◆ Task directions:
Which of the lines below contain the string "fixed"? Pull each one out of the data.

(Stored data)

====================

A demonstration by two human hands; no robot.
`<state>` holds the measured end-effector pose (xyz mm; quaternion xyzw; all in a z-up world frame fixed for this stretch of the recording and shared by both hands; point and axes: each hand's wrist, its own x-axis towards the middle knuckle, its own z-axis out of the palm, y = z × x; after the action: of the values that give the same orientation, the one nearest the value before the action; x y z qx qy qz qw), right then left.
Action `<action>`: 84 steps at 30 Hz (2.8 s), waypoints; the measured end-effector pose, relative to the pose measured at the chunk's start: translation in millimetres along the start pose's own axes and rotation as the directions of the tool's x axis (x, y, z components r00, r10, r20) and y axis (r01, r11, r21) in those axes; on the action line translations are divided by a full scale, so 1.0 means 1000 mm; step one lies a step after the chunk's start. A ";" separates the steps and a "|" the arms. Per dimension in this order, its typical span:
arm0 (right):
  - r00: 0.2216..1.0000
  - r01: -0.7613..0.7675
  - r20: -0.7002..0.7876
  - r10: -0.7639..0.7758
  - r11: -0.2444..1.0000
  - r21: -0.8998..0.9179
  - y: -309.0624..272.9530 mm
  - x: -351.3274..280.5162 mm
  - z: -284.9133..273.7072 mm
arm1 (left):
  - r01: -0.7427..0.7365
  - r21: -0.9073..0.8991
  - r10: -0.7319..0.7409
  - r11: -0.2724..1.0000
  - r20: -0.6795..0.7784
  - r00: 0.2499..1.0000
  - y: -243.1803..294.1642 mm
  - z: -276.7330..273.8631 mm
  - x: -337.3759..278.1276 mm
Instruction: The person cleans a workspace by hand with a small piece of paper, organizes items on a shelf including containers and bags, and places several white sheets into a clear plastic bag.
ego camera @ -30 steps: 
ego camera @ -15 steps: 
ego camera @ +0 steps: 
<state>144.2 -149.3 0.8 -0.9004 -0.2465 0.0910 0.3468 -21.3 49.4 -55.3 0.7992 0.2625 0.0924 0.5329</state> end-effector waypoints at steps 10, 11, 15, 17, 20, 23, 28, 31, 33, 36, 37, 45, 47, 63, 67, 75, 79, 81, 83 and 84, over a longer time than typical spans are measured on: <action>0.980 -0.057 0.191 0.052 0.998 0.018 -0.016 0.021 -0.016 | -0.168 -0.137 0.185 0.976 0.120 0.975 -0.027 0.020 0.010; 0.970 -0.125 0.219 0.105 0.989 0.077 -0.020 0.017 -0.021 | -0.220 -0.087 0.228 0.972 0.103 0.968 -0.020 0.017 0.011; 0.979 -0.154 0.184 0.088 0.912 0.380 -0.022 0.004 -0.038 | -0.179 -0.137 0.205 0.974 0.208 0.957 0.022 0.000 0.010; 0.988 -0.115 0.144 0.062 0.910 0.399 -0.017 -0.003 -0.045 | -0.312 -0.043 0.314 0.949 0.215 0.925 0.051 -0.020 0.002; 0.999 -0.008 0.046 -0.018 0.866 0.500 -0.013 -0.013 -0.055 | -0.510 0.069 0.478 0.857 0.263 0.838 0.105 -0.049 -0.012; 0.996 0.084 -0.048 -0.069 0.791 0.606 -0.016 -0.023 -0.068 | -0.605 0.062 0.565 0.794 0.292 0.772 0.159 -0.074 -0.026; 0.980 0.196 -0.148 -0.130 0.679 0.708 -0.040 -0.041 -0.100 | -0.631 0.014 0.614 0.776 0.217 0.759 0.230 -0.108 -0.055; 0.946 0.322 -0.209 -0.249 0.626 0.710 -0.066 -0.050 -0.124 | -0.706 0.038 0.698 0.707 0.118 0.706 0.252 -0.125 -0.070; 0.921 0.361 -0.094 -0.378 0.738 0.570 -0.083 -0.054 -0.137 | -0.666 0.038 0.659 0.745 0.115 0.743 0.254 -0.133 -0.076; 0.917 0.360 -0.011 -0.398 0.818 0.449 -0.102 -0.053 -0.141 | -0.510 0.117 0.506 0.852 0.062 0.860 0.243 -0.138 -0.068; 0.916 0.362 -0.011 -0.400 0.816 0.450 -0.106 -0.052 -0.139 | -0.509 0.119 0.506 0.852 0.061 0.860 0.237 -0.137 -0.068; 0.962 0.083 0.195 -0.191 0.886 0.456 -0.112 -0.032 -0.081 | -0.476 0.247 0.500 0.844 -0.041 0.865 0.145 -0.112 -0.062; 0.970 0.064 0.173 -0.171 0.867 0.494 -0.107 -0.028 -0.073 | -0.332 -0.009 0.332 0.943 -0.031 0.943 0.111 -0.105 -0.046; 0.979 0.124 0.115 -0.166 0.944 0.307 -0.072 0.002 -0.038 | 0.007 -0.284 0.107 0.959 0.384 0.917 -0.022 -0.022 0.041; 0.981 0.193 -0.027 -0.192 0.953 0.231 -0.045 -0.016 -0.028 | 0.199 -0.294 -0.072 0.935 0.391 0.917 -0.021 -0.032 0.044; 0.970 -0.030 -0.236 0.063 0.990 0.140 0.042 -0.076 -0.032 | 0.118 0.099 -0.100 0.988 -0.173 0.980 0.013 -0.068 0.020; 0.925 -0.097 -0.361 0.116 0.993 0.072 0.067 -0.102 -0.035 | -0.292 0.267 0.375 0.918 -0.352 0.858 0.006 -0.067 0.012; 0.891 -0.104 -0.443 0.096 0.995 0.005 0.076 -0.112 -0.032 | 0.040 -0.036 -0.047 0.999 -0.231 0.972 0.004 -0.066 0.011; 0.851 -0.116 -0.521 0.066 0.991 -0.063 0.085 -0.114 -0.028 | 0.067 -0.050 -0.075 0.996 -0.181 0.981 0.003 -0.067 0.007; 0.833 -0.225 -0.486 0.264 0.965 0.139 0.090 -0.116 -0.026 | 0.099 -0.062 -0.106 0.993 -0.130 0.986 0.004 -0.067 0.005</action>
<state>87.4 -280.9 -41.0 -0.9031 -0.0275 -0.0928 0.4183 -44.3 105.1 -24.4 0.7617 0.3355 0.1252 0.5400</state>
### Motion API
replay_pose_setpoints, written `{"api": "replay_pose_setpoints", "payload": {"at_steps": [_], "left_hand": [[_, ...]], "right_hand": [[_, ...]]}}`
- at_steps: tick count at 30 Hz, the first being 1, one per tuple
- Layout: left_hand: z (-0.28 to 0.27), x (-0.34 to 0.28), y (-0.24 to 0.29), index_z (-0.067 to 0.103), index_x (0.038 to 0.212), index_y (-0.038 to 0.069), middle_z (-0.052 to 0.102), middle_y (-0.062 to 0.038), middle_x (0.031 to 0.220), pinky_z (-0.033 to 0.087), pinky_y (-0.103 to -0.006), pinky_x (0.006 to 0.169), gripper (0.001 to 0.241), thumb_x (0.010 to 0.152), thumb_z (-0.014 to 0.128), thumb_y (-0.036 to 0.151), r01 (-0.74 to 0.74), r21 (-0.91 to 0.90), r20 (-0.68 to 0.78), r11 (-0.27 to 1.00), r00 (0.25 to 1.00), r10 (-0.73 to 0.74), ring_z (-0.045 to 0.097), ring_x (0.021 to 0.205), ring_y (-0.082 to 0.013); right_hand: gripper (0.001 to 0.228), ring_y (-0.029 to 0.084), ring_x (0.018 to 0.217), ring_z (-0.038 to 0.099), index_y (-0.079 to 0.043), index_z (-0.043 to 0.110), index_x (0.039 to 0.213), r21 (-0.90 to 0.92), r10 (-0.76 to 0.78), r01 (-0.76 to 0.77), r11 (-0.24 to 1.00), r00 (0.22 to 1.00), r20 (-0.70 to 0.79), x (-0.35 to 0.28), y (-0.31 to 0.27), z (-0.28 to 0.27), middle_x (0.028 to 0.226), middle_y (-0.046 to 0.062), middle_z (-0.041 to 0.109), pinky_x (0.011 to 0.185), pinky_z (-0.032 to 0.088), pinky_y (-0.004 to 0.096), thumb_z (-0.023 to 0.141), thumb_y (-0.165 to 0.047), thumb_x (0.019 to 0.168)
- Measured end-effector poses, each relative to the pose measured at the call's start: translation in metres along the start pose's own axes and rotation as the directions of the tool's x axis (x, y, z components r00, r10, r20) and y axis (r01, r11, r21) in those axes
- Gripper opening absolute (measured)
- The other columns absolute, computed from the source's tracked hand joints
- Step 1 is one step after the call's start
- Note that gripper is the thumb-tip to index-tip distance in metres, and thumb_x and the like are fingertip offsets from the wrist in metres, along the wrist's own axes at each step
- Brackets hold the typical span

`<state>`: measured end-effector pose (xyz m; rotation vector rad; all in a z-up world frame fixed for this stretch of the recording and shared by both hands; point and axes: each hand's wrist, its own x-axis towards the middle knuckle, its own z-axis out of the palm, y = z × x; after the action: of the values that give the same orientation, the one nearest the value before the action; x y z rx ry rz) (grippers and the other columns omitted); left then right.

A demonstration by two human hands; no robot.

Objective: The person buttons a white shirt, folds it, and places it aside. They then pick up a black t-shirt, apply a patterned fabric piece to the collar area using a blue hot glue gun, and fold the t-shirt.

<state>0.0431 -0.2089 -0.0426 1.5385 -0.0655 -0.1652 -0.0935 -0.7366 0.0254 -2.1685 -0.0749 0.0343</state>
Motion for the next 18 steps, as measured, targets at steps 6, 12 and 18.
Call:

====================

◆ Solution to this exercise:
`<state>` holds the measured end-effector pose (xyz mm; quaternion xyzw; all in a z-up world frame fixed for this stretch of the recording and shared by both hands; point and axes: each hand's wrist, its own x-axis towards the middle knuckle, its own z-axis out of the palm, y = z × x; after the action: of the values that give the same orientation, the one nearest the value before the action; x y z qx qy qz qw), right then left.
`<state>`: measured end-effector pose (xyz m; rotation vector rad; all in a z-up world frame fixed for this stretch of the recording and shared by both hands; point and axes: each hand's wrist, its own x-axis towards the middle knuckle, its own z-axis out of the palm, y = z × x; after the action: of the values that give the same orientation, the one nearest the value before the action; x y z rx ry rz) (grippers and the other columns omitted); left then right.

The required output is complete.